*Exercise brief*
I'd like the number of lines in the material below that include the word "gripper", written with no other text.

*Dataset excerpt*
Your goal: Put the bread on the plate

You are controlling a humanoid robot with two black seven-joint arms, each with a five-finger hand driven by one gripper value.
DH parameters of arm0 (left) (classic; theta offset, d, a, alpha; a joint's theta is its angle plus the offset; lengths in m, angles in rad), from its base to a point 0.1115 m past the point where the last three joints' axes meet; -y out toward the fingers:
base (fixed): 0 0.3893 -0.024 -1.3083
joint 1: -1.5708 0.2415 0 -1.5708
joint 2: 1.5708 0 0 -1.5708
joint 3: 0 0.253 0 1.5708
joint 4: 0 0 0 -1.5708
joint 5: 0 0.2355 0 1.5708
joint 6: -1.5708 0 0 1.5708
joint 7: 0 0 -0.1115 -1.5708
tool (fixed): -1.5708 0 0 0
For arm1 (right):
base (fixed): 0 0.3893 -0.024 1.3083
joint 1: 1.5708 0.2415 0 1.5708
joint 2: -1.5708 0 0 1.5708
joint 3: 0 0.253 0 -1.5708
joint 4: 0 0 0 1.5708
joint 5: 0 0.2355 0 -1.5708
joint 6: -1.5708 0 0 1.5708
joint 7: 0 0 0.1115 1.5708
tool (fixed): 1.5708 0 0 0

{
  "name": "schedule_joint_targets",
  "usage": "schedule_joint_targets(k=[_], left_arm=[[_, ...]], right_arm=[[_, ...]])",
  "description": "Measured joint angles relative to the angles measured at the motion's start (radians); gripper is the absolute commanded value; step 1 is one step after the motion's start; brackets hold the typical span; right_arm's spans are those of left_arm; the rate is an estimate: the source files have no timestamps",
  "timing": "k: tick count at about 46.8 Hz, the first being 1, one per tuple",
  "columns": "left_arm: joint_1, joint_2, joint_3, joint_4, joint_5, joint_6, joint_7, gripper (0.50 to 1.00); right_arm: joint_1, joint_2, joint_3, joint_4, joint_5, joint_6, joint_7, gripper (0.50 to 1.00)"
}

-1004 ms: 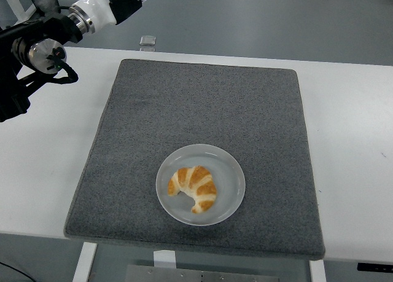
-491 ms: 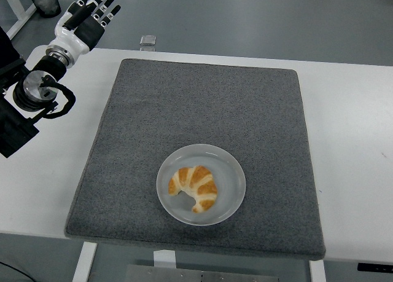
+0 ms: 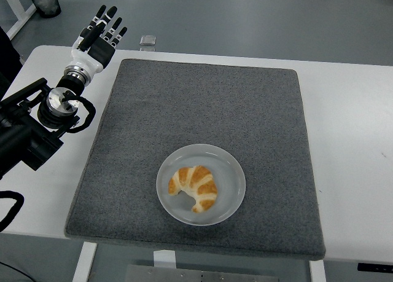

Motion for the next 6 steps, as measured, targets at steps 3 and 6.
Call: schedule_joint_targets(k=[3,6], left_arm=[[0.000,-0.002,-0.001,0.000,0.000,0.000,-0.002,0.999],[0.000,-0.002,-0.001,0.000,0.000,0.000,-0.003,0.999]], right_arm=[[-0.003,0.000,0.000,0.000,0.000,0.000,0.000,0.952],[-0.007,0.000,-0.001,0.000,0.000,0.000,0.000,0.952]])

*Answer space*
3